Dataset records
##############################

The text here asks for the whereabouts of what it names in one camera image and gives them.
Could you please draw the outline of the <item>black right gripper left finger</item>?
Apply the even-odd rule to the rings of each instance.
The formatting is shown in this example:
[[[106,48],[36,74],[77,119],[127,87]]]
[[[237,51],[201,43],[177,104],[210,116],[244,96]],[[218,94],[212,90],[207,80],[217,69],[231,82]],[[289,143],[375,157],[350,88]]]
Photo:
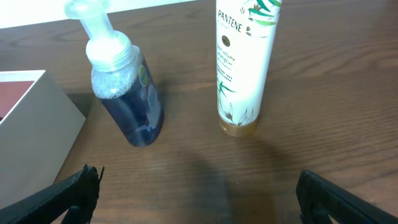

##############################

**Exercise instructions**
Repeat the data exactly, excluding the pictures.

**Completed exercise**
The text here asks for the whereabouts of what it names in one camera image and gives them.
Could you please draw the outline of the <item>black right gripper left finger</item>?
Apply the even-odd rule to the rings of each instance.
The formatting is shown in this example:
[[[106,48],[36,74],[77,119],[127,87]]]
[[[237,51],[201,43],[177,104],[210,116],[244,96]],[[218,94],[212,90],[207,80],[217,69],[231,82]],[[289,143],[375,157],[350,88]]]
Photo:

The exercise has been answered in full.